Each year around Christmas, I receive questions about reindeer. The following are some I received recently.

Q. Are reindeer real and can they fly? My know-it-all brother says they are not even a real animal.

A. Absolutely, reindeer are real. As real as caribou. In fact, by some scientific accounts, reindeer are the same species as the caribou that lives in North America. Reindeer live in Eurasia. Both are animals of the Arctic tundra and belong to a group known as the even-toed hoofed animals. They are more closely related to pigs, cattle, buffalo, and goats than to the odd-toed mammals that include horses, zebras, and rhinoceroses. But among even-toed mammals, only members of the deer family have antlers that are shed each year, rather than horns that persist throughout the animal's life. Reindeer and caribou are even further distinctive in that the females as well as the males have antlers. As far as I know, reindeer only fly in books, pictures, and people's imaginations.

Q. How many kinds of deer live in the United States?

A. Including the caribou, five U.S. species are in the deer family--mule deer, whitetail deer, elk, and moose. Although caribou are mainly in the Arctic regions of Canada where the ground remains permanently frozen, a few are still found in northern Idaho, and large numbers live in Alaska.

Q. Do people hunt reindeer?

A. Whereas caribou are still wild animals sought by hunters, reindeer are domesticated throughout much of their range in Europe and Asia. In fact, the reindeer is the only member of the deer family that has been successfully domesticated, providing not only meat but milk and cheese as domesticated cattle do in other regions. Reindeer are also used to pull sleds, an obvious starting point for stories about Santa's flying team. They are probably hunted some places, because some hunters will hunt anything that moves, but their greatest contribution to humans is through their services as domesticated animals.

Q. Do reindeer migrate the way caribou do in Canada? If so, why do they move such long distances?

A. Wild reindeer and caribou are both noted for forming larger herds than other species of deer and for making long-range migrations over the course of a year. Both their herding tendencies and their constant travel are a necessity. During winter they must move continually through the snow fields of the Arctic to find food. Beneath the snow, which they clear away by pawing with their hooves, they may find grasses, mosses, and lichens, which are also known as reindeer moss. A large herd can quickly deplete the available forage in an area and must soon be on the move again to find more food.

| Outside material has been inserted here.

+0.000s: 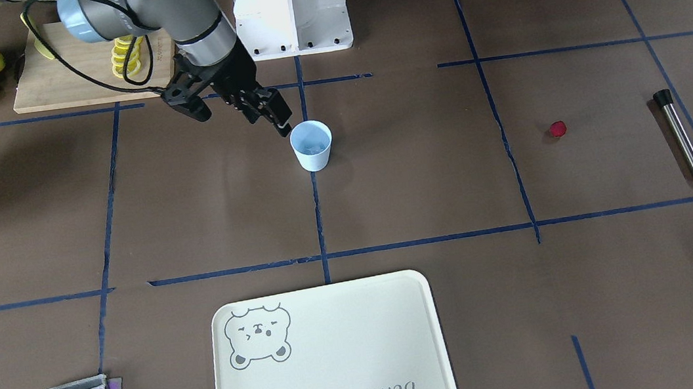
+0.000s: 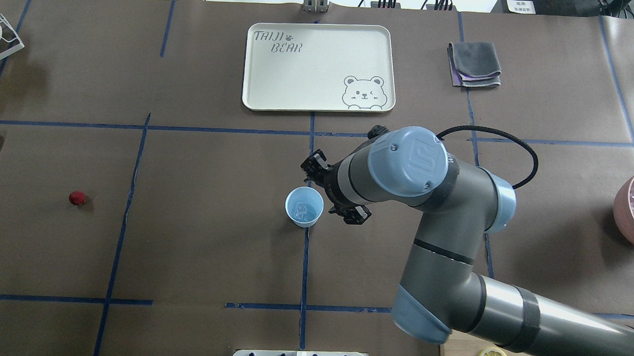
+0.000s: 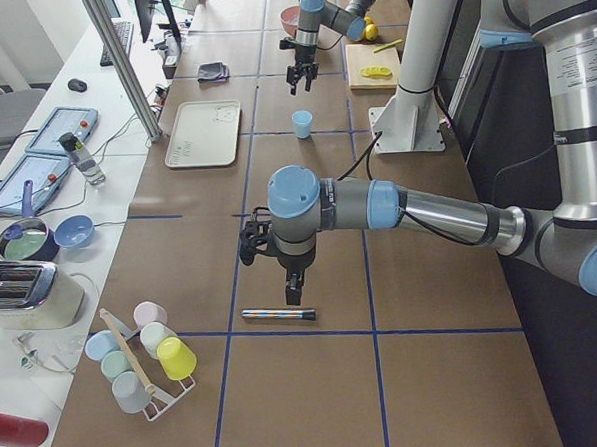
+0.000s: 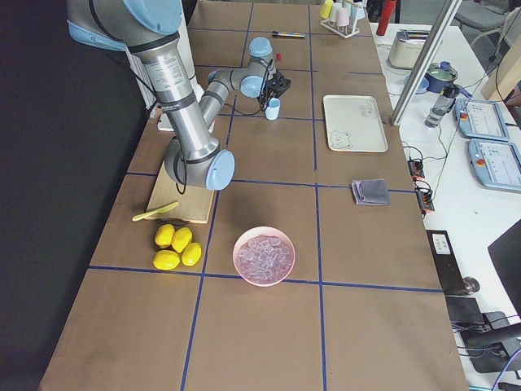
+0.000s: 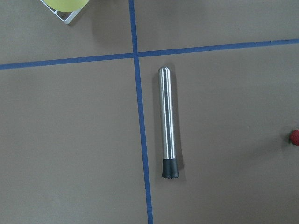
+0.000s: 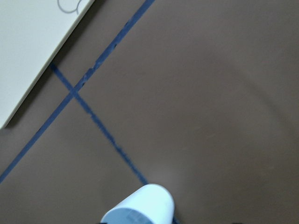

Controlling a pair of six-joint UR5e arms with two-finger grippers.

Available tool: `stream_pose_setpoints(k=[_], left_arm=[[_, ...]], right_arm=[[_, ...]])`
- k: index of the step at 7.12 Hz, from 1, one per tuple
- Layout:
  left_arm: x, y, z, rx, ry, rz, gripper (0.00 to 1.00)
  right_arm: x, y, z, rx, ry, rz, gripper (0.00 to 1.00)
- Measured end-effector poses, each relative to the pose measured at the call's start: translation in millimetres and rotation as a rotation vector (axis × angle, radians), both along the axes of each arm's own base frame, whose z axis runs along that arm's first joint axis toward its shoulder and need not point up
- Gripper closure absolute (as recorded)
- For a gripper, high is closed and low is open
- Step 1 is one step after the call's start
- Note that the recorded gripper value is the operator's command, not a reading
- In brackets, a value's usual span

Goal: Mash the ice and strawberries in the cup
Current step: 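Carry the ice cube over the blue cup and release it, then withdraw the right gripper back over the pink bowl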

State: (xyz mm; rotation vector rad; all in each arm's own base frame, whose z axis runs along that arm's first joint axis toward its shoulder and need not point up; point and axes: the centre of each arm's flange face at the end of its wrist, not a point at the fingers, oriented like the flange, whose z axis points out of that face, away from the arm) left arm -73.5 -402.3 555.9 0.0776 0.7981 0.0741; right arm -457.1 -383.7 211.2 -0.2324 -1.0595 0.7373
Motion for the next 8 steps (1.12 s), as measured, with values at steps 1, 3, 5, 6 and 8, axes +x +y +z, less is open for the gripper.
stream_pose_setpoints(k=[1, 3, 5, 6, 8], left_arm=[[0, 0, 0, 0.001, -0.001, 0.000, 0.00], [1, -1, 0, 0.004, -0.001, 0.002, 0.00], [2, -4, -3, 0.012, -0.001, 0.005, 0.00], [2, -6, -4, 0.017, -0.002, 0.005, 0.00], [2, -10, -7, 0.024, -0.003, 0.005, 0.00]], right_arm=[[53, -12, 34, 0.018, 0.035, -0.035, 0.00], [180, -44, 111, 0.065, 0.094, -0.115, 0.00], [300, -54, 193, 0.167, 0.148, -0.201, 0.00], [345, -53, 229, 0.216, 0.178, -0.233, 0.00], [413, -43, 295, 0.302, 0.244, -0.310, 0.00]])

The advantage of forming large herds is in part a protection against their most common natural predator--wolves. A caribou or reindeer traveling alone would be easy prey for a pack of wolves. But predators have more difficulty surprising an enormous herd as it moves through the frozen northlands. The many eyes, ears, and noses provide an early-warning system for escape. Wolves usually concentrate their attacks on stragglers that are sick or weak.

Q. Caribou migrate, so what happens to the babies that get born during migration?

A. Wild reindeer and caribou mate in the fall, with the males engaging in contests in which they use their antlers as weapons. Although both sexes have antlers, males' antlers are proportionately larger. As with many other hoofed animals that live in open areas where large predators pose a hazard, a newborn reindeer or caribou is ready to move soon after birth. Caribou have their young in late spring, and a healthy baby is on its feet and able to keep up with a moving herd within an hour after birth.

This final question has nothing whatever to do with reindeer, but I did, for some reason, receive it last week.

Q. What do a chicken and a turtle have in common?

A. Both are vertebrate animals that lay eggs, and both cross roads to get to the other side.